The present invention discloses a preparation technology of an amylose, polypeptide functional blueberry beverage, and a product thereof. The present invention is characterized in that nutrient energizing agents such as fungi amylose, silk polypeptide powder, etc. with special efficiency are added on the basis of the preparation process of the blueberry beverage; the product has a certain function of preventing and curing diabetes, enhancing intelligence, strengthening the immunity of human bodies, etc. With the rapid development of national economy and gradual improvement of the living standard of people, people more and more pursue nutrient and self health. The amylose, polypeptide functional blueberry beverage is in conformance with the consume tidal current, and has multiple functions of strengthening the brain, developing intelligence, strengthening immunity, etc.; the amylose, polypeptide functional blueberry beverage is light blue, has pure taste, and unique flavor which fills in the blank at home and abroad, and has favorable market development prospects.

Description

Polysaccharide, Preparation Craft And Product of Poly-functionality Blue Berry Beverage
Technical field
The present invention relates to a kind of functional health-care drink, particularly relate to a kind of polysaccharide, Preparation Craft And Product of Poly-functionality Blue Berry Beverage.
Background technology
Blueberry belongs to the little section of rose, is perennial undershrub class deciduous fruit tree, and it is blue that pulp is, and the pulp exquisiteness has the delicate fragrance local flavor.In recent years United States Department of Agriculture (USDA) and American National Medicine Research Inst. (NIH) further investigate the nutrition and health care effect of blueberry emphatically.The result shows: the nutritional labeling of blueberry is not limited in fructose, fiber, vitamin A and C, and the more important thing is compounds such as being rich in antioxidant, bacterial growth inhibitor, ellagic acid, Ellagitannins, folic acid, anthocyanin, flavonoids, and these compounds are for the removing of free radical in the human body, inhibition and reverse human senility substantial connection is arranged.Foreign study shows: the folic acid in the blueberry can prevent the cancer of the uterus, and to the pregnancy period fetus growth benefit.In Sweden, treat children's diarrhae with dried blueberry.In recent years, Japanese scientist had collected the U.S., France, Italy and Zelanian achievement in research in a large number, and had set up the research system of oneself, and wherein an achievement in research shows, the blueberry extract has very single-minded effect to the amblyopia of improving the people.This shows that blueberry is not only a kind of fruit, and the more important thing is and can be used as a kind of health care and functional food.
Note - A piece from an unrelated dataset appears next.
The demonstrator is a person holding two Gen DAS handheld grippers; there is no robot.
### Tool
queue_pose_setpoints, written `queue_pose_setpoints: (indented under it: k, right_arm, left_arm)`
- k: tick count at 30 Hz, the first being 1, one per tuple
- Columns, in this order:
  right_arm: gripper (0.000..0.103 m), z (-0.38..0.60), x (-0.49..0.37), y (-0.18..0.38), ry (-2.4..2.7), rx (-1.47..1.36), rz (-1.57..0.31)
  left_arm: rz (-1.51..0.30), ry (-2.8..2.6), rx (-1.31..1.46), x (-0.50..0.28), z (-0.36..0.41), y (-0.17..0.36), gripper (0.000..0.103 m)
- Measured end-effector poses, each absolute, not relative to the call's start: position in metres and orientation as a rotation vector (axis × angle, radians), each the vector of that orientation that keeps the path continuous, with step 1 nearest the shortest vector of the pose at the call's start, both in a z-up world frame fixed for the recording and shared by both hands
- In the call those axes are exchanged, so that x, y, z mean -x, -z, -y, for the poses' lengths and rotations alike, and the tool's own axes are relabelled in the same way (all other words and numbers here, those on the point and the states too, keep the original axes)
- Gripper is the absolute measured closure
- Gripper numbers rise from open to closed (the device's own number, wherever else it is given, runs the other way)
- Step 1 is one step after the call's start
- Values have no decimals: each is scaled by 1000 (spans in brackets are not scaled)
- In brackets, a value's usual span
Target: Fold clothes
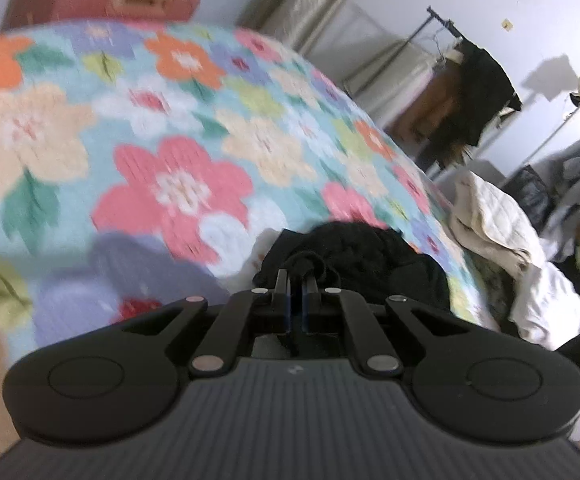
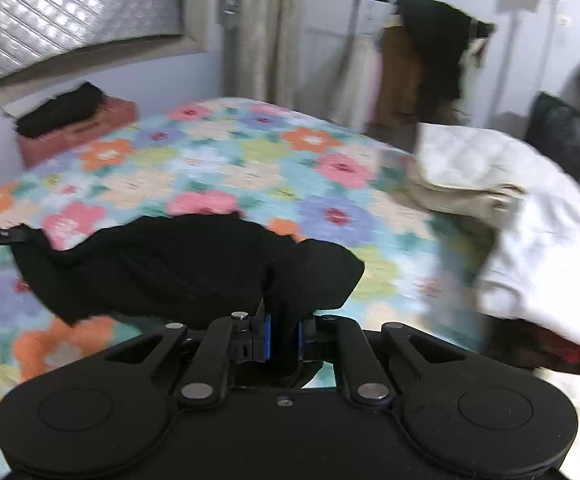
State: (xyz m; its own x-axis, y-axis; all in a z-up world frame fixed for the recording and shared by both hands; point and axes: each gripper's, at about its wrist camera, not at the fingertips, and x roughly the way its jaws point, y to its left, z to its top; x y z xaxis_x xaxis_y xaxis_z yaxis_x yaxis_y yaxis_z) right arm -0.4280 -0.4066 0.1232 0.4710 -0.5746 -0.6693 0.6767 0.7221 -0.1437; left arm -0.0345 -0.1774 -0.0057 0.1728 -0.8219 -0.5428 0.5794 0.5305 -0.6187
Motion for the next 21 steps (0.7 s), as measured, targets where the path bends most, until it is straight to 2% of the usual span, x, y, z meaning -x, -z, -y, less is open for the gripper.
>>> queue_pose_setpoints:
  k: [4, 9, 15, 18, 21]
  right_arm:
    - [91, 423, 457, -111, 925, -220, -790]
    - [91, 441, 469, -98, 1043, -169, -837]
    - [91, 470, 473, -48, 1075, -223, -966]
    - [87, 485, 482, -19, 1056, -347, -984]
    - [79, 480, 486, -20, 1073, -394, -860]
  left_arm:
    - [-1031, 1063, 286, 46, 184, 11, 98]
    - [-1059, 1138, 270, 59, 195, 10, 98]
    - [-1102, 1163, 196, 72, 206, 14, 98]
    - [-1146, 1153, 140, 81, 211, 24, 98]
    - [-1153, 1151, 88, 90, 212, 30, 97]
The existing at present producer that produces blueberry drink is as the blueberry juice of Huaqi IDTC, big shot's blueberry drink etc.But the formulation research of its nutritional labeling, production technology, quality standard and natural colouring matter stability, mouthfeel and the health care of blueberry still have some deficits, and the shelf-life is shorter.
Summary of the invention
The present invention provides a kind of polysaccharide, polypeptide functional blueberry drink product in order to solve the problems of the technologies described above.It is keeping on the blueberry original nutrient contents, adds nutriments such as fungi polysaccharide, silkworm silk polypeptide, has multiple efficacies such as brain tonic and intelligence development and enhancing immunity, and its color and luster is light little blueness, pure taste, unique flavor.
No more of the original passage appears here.